If we are going to inspire people and planners to create more sustainable ways of living, then it is vital to employ the arts. Clifi is here to stay.

Thursday, January 08, 2015

The difference between writing for adults and children when a child is the protagonist

What is it that distinguishes a book written for adults where children are the main characters and one written for children, where children are the main characters?

When I am writing for children or teenagers at the back of my mind is always this question of the difference between the two.

Here are the opening sentences of In The Country of Men by Hisham Matar, which was shortlisted for the Man-Booker Prize and the Guardian First Book Award. The narrator is recalling a time when he was nine years old:

"I recall now that last summer before I was sent away. It was 1979 and the sun was everywhere. Tripoli lay brilliant and still beneath it. Every person, animal and and went in desperate search for shade, those occasional grey patches of mercy carved into the white of everything."

The novel describes the gradual discovery by the child of his father's involvement in anti-revolutionary activity and what this means, and his desperate love for his mother.

Here are the opening sentences of The Bunker Diary by Kevin Brooks, which controversially won the Carnegie Medal in 2014:

"10.00 a.m."This is what I know. I'm in a low-ceilnged rectangular building made entirely of whitewashed concrete. It's about twelve metres wide and eighteen metres long. A corridor runs down the middle of the building, with a smaller corridor leading off to a lift shaft just over halfway down. There are six little rooms along the main corridor, three on either side."

Much has been written about Brooks' book and whether it is suitable for children, so I'm not going to stray into that territory. You might consider that I have chosen a non-typical example, but many children's books deal with uncomfortable themes and issues.

Both of these openings are physical descriptions which imply a sense of claustrophobia. They perfectly set the scene for what is to follow, which only gets worse.

The two books have several more things in common:

  • there is no happy ending in either of them; 
  • very unpleasant things happen along the way;
  • the main character is not conventionally likeable.

You can see other parallels from these extracts: the language in both is direct, the sentences straightforward. These stylistic points are undoubtedly a requirement for writing for children. But one can equally find instances of quite 'literary' writing in books for children, for example in the earlier novels of, say, Philip Pullman, such as A Ruby in the Smoke.

The Bunker Diary deals with important psychological and philosophical themes, that are uncomfortable to contemplate. So does Matar's book.

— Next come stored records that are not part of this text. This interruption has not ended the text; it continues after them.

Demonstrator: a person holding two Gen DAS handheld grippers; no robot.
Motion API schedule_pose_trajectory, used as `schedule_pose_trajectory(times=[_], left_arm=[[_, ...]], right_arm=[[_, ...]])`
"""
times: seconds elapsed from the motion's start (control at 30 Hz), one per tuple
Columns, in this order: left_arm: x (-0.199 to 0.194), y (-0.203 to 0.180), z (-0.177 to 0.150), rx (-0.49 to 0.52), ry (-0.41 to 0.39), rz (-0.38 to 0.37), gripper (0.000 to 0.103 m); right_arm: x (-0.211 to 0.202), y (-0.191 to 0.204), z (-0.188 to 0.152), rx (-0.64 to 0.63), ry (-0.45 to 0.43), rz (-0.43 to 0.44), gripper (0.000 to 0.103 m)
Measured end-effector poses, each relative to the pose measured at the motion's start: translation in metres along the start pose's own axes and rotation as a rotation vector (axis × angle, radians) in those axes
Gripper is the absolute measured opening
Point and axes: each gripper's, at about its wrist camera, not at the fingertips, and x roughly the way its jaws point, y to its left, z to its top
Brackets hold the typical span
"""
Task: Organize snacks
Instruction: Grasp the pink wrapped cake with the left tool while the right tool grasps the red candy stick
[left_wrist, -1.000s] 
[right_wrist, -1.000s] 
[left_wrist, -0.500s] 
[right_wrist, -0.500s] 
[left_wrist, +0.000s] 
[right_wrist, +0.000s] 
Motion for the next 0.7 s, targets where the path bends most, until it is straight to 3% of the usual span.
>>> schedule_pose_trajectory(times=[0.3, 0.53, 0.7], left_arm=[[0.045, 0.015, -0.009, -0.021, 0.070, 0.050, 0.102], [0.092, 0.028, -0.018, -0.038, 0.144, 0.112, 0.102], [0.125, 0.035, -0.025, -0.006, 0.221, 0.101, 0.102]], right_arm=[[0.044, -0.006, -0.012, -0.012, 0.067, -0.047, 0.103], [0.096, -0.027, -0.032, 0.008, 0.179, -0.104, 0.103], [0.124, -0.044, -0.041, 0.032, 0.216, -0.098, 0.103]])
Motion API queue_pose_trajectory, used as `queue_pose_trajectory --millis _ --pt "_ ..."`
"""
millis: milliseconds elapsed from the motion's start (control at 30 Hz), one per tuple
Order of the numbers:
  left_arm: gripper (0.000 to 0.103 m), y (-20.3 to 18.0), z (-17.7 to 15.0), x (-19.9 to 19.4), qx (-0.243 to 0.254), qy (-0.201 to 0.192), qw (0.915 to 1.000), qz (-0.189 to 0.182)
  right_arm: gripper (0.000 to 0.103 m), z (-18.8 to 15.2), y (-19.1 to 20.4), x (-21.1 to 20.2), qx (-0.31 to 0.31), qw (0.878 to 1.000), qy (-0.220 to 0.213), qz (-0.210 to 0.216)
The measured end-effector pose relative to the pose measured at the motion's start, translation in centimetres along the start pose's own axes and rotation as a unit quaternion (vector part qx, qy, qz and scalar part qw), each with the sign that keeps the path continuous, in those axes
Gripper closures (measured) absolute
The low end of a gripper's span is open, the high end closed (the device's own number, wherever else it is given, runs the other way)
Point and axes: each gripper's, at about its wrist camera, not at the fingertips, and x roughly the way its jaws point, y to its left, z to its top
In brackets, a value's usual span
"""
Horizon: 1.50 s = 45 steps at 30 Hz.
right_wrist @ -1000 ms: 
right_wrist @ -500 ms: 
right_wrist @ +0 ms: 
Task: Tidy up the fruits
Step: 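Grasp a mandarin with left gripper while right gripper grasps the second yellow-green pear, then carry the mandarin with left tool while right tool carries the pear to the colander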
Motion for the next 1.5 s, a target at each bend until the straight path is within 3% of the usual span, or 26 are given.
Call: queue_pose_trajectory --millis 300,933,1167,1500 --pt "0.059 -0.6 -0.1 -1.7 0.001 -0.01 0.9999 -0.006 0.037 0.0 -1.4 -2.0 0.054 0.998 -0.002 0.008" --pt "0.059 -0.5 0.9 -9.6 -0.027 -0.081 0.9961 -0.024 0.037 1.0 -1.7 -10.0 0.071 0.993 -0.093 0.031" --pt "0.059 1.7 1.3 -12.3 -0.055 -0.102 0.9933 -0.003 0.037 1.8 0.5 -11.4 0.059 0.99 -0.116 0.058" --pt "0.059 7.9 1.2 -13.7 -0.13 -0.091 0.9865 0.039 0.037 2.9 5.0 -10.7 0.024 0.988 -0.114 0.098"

One aspect which perhaps distinguishes In The Country of Men (and other novels for adults) from most novels written for children is the retrospective angle: the narrator is now about 25 years old, and the narrative eventually catches up with him. This is less common in writing for children.

Another aspect that might signify a difference is non-linear storytelling, in which the narrative darts around in time. This is, again, less common in writing for children (however I did use this technique in my new novel Stormteller and, whilst I can't think of one at the moment, I'm sure I've read other children's books which do this).

The other observations to make about the difference between them are the setting (Gaddafi's Libya compared to contemporary London) and the degree of sophistication in the form of prior knowledge or experience that is assumed in the writing of Matar's book.

So to answer my original question, all other thngs being equal, the main aspect I am monitoring as I write for children rather than for adults is constantly gauging that level so it is pitched correctly.

I'd be very interested to know what you think about this topic?

David Thorpe is the author of Stormteller and Hybrids.